И слово было острее меча: Сказание о Тилекмате - страница 36



Айжаркын боролась за жизнь – не за свою, за ту, что была дороже собственной. Её пальцы, побелевшие от напряжения, вцепились в мокрую гриву коня, но глаза неотрывно следили за бешиком, что мелькал среди волн как белая птица в грозовом небе. Её губы шептали молитвы – древние слова, что шептали в минуты опасности её мать, и мать её матери, и все матери до них. Она молила духов предков не о себе – о сыне, в котором жила душа Алымбека, в котором теплилась надежда на продолжение рода, в котором была заключена вся её вера в будущее.

А река всё ревела и пенилась, словно пытаясь доказать своё превосходство над человеческой волей, словно напоминая, что она здесь хозяйка, что она течёт здесь с начала времён и будет течь до их конца. Но люди не сдавались – они боролись с водной стихией так, как боролись их предки со всеми невзгодами, выпадавшими на долю народа: упрямо, отчаянно, с верой в победу.

Есть мгновения, когда человеческая жизнь висит на волоске тоньше паутинки, когда сама смерть дышит в затылок холодным дыханием горных ветров. И есть мгновения, когда жизнь возвращается – внезапно, как возвращается солнце после долгой зимы.

Когда сильные руки жигитов вытащили Айжаркын на берег, она была похожа на молодую берёзку после бури – такая же бледная, такая же дрожащая, но с той же несгибаемой волей к жизни в каждом движении. Вода стекала с её одежды, как стекают слёзы с лица матери, потерявшей ребёнка. Но первые слова, слетевшие с её посиневших губ, были не о себе: "Балам? Где бешик с моим ребёнком?"
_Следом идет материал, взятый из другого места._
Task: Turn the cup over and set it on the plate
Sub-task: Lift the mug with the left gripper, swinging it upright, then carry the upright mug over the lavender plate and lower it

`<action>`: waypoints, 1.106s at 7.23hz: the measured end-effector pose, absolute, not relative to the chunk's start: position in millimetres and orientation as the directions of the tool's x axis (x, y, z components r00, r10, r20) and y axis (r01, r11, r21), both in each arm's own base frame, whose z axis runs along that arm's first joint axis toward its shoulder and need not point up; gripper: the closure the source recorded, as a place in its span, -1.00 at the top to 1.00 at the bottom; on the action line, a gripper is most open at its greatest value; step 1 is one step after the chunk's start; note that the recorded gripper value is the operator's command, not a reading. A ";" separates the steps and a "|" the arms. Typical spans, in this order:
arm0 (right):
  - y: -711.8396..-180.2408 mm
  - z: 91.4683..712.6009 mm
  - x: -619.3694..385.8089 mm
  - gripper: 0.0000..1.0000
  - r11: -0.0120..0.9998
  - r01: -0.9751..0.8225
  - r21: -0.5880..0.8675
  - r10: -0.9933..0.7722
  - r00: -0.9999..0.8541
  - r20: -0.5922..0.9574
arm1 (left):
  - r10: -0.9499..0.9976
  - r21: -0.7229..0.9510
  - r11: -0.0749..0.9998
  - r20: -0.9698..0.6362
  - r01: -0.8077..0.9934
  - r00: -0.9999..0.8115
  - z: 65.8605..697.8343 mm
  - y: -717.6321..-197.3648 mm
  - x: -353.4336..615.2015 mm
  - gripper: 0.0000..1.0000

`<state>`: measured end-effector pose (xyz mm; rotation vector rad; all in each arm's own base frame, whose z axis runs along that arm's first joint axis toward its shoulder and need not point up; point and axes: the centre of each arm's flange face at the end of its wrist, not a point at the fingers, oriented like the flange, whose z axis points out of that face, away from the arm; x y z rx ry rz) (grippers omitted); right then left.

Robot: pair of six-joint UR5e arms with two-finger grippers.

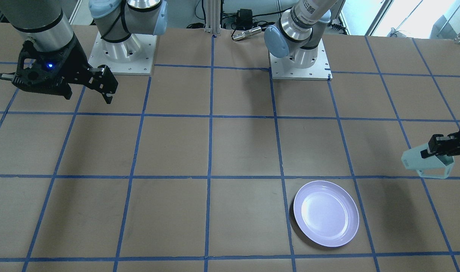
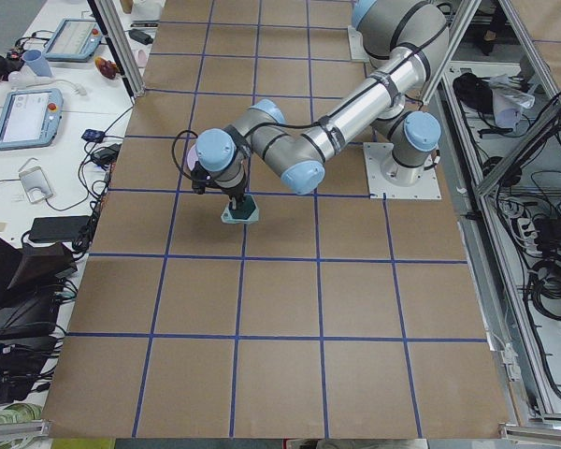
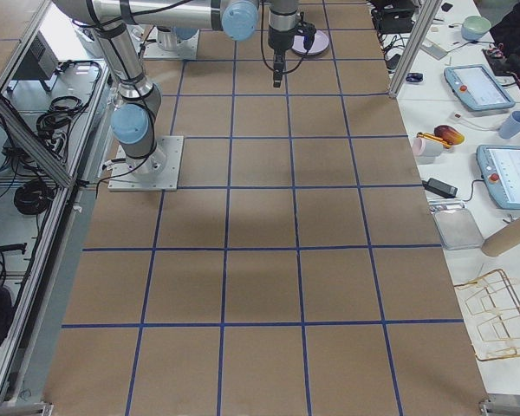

Бирназар бий спрыгнул с коня одним движением – так спрыгивает барс, готовый к решающему прыжку. Его глаза встретились с глазами Айжаркын, и в этой встрече взглядов было больше, чем могли бы сказать любые слова. Он увидел в её глазах ту силу, что движет горными реками, что заставляет траву пробиваться сквозь камни, что держит само небо над землёй – силу материнской любви.

"Мы найдём твой бешик," – его слова прозвучали как клятва, как заклинание, как приказ самой судьбе. "Даже если придётся обыскать всю реку до самого Иссык-Куля." И в этих словах была та особая твёрдость, что бывает только у людей, привыкших повелевать не только людьми, но и самой судьбой.

Жигиты рассыпались вдоль берега, как рассыпаются бусины с порванной нитки. Каждый камень, каждый куст, каждый изгиб реки становился объектом их пристального внимания. А Айжаркын сидела, завёрнутая в тёплые одеяла, не отрывая взгляда от бурлящей воды. Её губы двигались, шепча древние молитвы – те самые, что шептали её мать и мать её матери в минуты смертельной опасности. И в этом шёпоте была не просто мольба – было заклинание, древнее как сами горы, сильное как материнская любовь.

И вдруг – так приходит рассвет в горах, внезапно и ослепительно – раздался крик: "Нашли! На острове!" Этот крик был подобен первому крику весенней птицы, возвещающей конец зимы. Все взгляды обратились к маленькому островку посреди ревущего потока, где среди мокрых камней и почерневших коряг виднелся бешик.

Но не сама находка заставила замереть сердца всех присутствующих. Рядом с колыбелью стояла она – огромная волчица, серая как туман в горах, мудрая как сама земля. Её янтарные глаза смотрели на людей так, как смотрит вечность на мгновение – спокойно, всепонимающе, с той особой мудростью, что недоступна человеческому разуму.

Бирназар бий не колебался – так не колеблется горный орёл, бросаясь за добычей. Его могучее тело рассекало волны с той же уверенностью, с какой его слово рассекало людские споры. Вода расступалась перед ним, словно признавая в нём существо, равное себе по силе.